Guilherme Dias Siqueira
Viajar sem rumo, conhecer um novo lugar a cada mês, ser um cidadão do mundo. Com sete passaportes completos e dezenas de vistos, Adriana Calcanhotto nos traz uma experiência nômade no universo da Música Popular Brasileira em seu décimo terceiro álbum, Errante. Pode parecer contraditório, mas, apesar do título e da temática, se há algo que Calcanhotto sabe é onde quer chegar e, especialmente, de onde veio.
Errante foi concebido no olho do furacão que foi a pandemia de Covid-19, mais especificamente em 2021, sendo, segundo a própria compositora, o projeto com o tempo de produção mais longo de sua carreira. O isolamento transformou o pensamento da cantora sobre si mesma e sobre as escolhas que a levaram a errar; não no sentido de cometer erros, mas, na origem latina da palavra, de vaguear literal e metaforicamente.
O contexto de celebração do fim da pandemia está muito presente nas faixas Levou para o Samba a Minha Fantasia e Era Isso o Amor?. A primeira tem algo de teatral com a harmonia da percussão somada ao som do violão que realça o frescor do último respiro de carnaval antes da pandemia. Já a segunda descreve um amor ardente que também nos faz entrar em combustão em termos de musicalidade e calor, já que suas pitadas de rock enunciam uma paixão cálida que apenas uma poeta como Calcanhotto poderia descrever antes da pandemia.
Outros focos do álbum são identidade, pertencimento e história própria, pelo qual a artista descreve seu ponto de partida da jornada, valorizando todas as suas ancestralidades, como sua ascendência judaica sefardita, recém-descoberta. O ritmo que desacelera ao “cruzar desertos” e acelera ao nos levar ao “mundo da lua” – onde habita uma mente tão criativa – traz conforto, porém, na insegurança da artista em se ver “impostora” em tudo que faz.
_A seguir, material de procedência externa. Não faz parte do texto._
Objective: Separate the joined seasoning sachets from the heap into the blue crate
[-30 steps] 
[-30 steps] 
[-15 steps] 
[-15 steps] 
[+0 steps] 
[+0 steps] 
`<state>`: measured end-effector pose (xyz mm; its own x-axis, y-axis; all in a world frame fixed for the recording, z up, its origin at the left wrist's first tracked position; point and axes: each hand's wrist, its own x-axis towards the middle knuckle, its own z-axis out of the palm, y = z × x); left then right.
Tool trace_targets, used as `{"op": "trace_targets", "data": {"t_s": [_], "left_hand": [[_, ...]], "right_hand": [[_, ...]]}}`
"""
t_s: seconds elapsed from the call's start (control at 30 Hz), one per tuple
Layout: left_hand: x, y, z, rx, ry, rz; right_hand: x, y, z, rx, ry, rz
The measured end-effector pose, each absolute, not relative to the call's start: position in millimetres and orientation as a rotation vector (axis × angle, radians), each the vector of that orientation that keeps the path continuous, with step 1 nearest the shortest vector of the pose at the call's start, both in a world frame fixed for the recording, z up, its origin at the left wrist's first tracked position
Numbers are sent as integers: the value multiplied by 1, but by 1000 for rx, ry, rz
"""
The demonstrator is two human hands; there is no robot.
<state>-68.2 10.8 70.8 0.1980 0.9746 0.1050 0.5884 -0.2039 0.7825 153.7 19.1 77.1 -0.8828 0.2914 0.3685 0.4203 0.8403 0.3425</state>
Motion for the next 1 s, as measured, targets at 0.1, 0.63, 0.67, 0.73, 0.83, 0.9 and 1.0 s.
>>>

Em um jardim, o clipe de Larga Tudo embala quem ouve em um samba reconfortante, que também remete às raízes da cantora, mas com um eu lírico que agora pede o desapego. Horário de Verão carrega um certo aconchego de uma lareira e um chá quente numa tarde fria, que gera grande contradição ao título. Talvez a ausência do excedente da luz do dia propiciada pela estação seja o que mais se encaixe nas notas delicadas da música, uma das mais sentimentais do disco.
Continuando no tópico de identidade, poucas vezes Adriana Calcanhotto foi tão pessoal quanto em Quem Te Disse?, na qual novamente ela referencia sua origem sefardita para falar de rejeição e do feminino. Todas as características da canção são artifício para perguntar: “Quem te disse que o amor vê diferenças?”. Se com mais de 30 anos de carreira o etarismo poderia se tornar um um obstáculo, como cita na composição – “mesmo se eu fosse moça” –, a música ainda flui em melancolia quando nos lembra que a sociedade inferioriza as mulheres e cria exigências artificiais que, mesmo cumpridas, nunca são suficientes.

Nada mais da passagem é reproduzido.